On second thought, this should be hierarchical. So, this page should go to Lebesgue's Number Lemma/Sequentially Compact Space, and the general result put on the main page. --CircuitCraft (talk) 21:23, 11 October 2023 (UTC)

I think we could/should make a proof for the compact metric spaces version, and then add the sequentially compact version as a corollary.
But because for a metric space the proofs are of equivalent strength (a compact space is sequentially compact by definition, and a sequentially compact metric space is compact, so they are equivalent), it doesn't make much philosophical difference.
In short, it doesn't matter which way round they go, but it's good to follow the canon. So feel free to put a maintenance template in there of some kind, and we can get to it.
Anyone else care to weigh in here? --prime mover (talk) 23:32, 11 October 2023 (UTC)
Do we really need two pages for the same result? How about to weaken the assumption of this theorem to be compact, and add one line into proof about Sequentially Compact Metric Space is Compact. --Usagiop (talk) 23:18, 12 October 2023 (UTC)

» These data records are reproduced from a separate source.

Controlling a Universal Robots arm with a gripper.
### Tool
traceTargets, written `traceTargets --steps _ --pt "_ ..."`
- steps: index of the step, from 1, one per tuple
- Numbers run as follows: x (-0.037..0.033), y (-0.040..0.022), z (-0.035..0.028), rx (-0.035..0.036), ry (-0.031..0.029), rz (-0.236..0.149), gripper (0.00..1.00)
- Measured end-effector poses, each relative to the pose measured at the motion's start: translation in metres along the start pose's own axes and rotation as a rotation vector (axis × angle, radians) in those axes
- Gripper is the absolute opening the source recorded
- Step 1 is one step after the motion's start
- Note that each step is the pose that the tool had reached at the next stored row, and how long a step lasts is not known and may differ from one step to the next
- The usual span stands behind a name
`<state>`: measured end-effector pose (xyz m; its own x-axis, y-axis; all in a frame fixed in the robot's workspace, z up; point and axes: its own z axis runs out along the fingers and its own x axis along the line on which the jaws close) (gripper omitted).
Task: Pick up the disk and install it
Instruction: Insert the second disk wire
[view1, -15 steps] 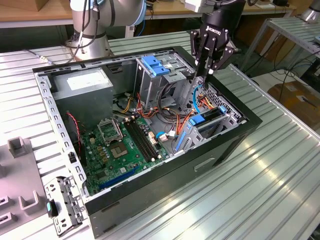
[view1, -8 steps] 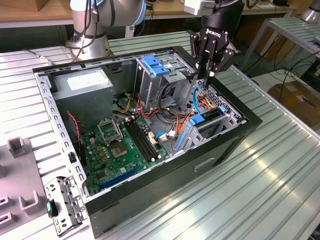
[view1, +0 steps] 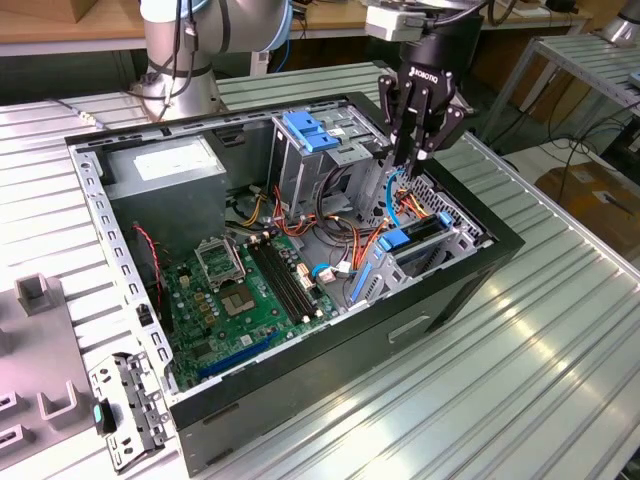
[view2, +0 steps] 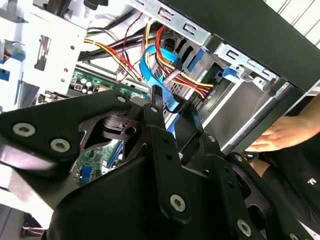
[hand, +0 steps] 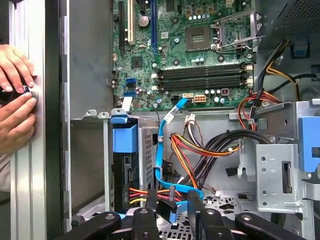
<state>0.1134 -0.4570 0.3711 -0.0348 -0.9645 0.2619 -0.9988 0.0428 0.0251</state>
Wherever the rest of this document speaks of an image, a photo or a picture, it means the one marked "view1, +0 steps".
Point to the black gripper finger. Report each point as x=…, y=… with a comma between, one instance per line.
x=447, y=127
x=402, y=125

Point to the hard disk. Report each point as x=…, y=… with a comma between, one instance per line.
x=420, y=235

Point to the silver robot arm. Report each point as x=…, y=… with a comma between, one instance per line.
x=200, y=75

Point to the grey metal disk bay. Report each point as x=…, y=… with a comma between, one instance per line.
x=385, y=277

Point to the blue drive cage latch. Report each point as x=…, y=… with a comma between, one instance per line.
x=307, y=131

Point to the long wooden desk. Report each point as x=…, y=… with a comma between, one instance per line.
x=330, y=15

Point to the grey optical drive cage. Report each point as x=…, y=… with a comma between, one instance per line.
x=295, y=175

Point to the small black device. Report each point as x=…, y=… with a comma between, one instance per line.
x=560, y=5

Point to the metal slat side table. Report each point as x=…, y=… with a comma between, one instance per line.
x=590, y=65

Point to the large brown cardboard box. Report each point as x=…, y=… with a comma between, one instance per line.
x=585, y=200

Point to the black RAM slot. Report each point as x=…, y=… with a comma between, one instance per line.
x=288, y=278
x=294, y=276
x=276, y=282
x=282, y=280

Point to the CPU socket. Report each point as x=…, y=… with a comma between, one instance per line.
x=236, y=301

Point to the green motherboard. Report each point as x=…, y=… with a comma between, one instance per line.
x=265, y=325

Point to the grey power supply unit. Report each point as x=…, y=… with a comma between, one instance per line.
x=165, y=210

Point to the black open PC case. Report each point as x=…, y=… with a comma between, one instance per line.
x=310, y=395

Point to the blue expansion slot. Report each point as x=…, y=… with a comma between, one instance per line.
x=235, y=361

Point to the black case fan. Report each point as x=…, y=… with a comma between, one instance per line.
x=145, y=280

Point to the grey expansion card retainer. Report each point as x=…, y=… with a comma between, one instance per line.
x=135, y=400

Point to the grey parts rack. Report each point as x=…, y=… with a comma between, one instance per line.
x=30, y=360

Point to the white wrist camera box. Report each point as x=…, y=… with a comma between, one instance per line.
x=390, y=22

Problem is, one of the proofs of Sequentially Compact Metric Space is Compact uses Lebesgue's Number Lemma on a sequentially compact space. That's why I want to preserve the current result as-is. --CircuitCraft (talk) 02:10, 13 October 2023 (UTC)
OK, sorry, then this should be a corollary. It is then also important that the general version will be equipped with another proof not depending on Sequentially Compact Metric Space is Compact --Usagiop (talk) 22:36, 13 October 2023 (UTC)

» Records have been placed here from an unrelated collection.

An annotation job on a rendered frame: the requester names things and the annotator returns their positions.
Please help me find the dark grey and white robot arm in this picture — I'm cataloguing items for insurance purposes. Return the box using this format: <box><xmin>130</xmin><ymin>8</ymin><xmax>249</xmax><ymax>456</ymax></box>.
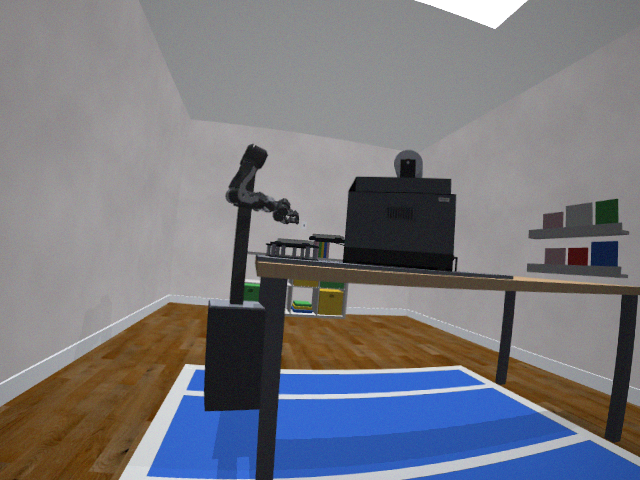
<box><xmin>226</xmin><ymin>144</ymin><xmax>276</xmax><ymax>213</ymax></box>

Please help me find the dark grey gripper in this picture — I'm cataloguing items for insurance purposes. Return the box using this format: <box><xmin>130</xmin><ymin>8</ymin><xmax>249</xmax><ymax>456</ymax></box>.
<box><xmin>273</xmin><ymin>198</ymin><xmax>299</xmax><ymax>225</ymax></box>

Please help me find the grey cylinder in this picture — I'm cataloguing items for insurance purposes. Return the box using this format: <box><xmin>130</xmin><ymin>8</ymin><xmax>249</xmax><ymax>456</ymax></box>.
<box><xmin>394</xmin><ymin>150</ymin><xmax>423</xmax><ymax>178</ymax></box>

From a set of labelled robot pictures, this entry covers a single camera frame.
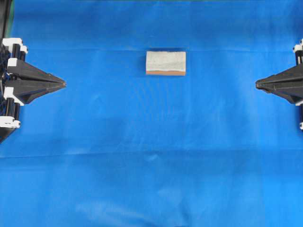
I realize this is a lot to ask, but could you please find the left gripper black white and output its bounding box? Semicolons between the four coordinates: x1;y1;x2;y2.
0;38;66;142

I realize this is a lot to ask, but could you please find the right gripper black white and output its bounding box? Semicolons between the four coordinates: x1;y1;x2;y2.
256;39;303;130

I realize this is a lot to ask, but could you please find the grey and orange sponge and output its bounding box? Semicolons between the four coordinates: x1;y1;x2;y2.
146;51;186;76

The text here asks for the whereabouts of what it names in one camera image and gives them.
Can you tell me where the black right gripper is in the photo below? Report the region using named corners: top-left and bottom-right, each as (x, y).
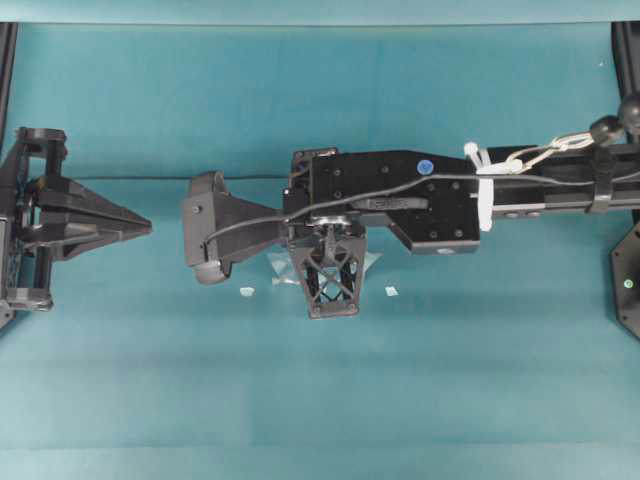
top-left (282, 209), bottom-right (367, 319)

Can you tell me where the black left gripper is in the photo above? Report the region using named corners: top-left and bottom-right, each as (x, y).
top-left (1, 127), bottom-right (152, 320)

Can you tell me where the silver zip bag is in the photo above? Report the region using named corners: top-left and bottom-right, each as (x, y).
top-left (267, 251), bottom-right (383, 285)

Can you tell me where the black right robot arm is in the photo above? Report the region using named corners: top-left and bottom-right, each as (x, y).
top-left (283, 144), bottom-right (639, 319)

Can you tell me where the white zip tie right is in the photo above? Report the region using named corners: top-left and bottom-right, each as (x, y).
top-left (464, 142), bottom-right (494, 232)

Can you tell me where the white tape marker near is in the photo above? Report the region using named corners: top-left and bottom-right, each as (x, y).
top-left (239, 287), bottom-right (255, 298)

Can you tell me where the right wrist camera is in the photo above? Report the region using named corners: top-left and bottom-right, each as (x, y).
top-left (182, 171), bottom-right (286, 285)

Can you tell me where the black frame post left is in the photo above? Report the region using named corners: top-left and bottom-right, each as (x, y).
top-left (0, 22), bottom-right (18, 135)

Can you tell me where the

The reason we keep the result as-is is because it appears in that form in Sutherland. --prime mover (talk) 05:00, 13 October 2023 (UTC)

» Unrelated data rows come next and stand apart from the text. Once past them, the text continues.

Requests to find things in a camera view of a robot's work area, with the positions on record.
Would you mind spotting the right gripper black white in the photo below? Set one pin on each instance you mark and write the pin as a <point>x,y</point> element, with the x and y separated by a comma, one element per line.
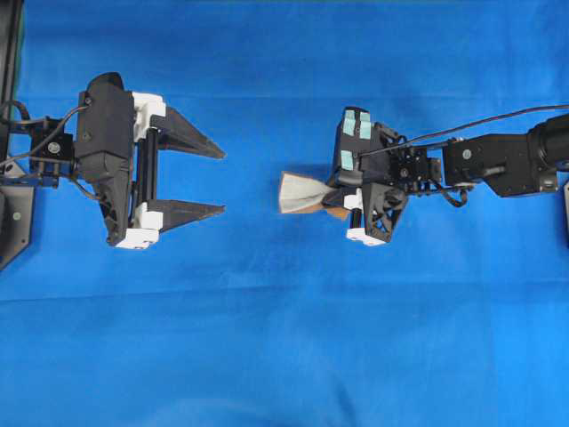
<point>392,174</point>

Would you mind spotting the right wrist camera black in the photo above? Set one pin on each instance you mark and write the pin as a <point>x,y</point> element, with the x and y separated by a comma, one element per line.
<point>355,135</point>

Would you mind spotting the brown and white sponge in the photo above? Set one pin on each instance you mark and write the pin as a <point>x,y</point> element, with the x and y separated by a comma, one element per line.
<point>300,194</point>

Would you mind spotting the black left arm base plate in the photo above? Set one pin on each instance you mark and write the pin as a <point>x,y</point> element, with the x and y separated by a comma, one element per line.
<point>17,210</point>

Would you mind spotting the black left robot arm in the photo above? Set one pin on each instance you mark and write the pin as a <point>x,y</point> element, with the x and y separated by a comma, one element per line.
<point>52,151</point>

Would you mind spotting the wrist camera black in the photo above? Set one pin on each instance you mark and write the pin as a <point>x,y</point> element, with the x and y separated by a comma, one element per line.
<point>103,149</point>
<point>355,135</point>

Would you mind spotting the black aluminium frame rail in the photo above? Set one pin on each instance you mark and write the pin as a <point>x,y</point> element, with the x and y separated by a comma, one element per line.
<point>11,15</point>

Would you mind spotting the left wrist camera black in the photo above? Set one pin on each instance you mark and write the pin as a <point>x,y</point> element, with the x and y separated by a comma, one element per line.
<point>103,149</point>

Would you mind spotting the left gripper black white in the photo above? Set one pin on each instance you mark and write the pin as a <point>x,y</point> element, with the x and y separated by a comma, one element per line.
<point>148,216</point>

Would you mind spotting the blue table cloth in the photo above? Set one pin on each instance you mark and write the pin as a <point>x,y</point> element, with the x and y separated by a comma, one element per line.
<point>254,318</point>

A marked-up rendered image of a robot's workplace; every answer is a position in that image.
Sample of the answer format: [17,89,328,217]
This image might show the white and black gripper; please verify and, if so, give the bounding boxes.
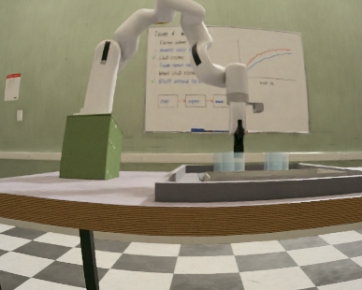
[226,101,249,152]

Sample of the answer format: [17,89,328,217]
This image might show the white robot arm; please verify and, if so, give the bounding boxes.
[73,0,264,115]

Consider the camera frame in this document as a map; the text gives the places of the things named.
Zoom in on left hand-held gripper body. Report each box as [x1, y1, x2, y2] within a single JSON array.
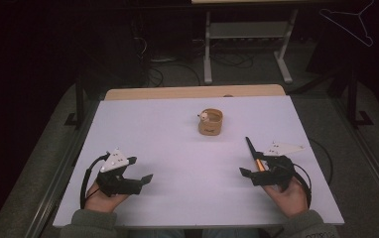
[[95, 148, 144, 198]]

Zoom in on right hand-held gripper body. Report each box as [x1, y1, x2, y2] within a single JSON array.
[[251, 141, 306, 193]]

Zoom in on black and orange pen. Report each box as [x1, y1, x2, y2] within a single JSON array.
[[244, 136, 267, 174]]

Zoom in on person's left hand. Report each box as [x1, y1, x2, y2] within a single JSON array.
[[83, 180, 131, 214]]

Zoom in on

So we have this: compactness and sequential compactness are independent in a general topological space, but equivalent in a metric space. Hence you can start with sequential compactness and then argue this equivalence. So we have subpage for compact, subpage for sequentially compact, link together with an equivalence proof (or system of equivalence proofs, we take our time on this) and at the end the customer-facing "Lebesgue's Number Lemma" conceals all the heavy lifting by referring to the equivalence as necessary and passim.

Lovely work, this is all starting to shape up. --prime mover (talk) 06:40, 14 October 2023 (UTC)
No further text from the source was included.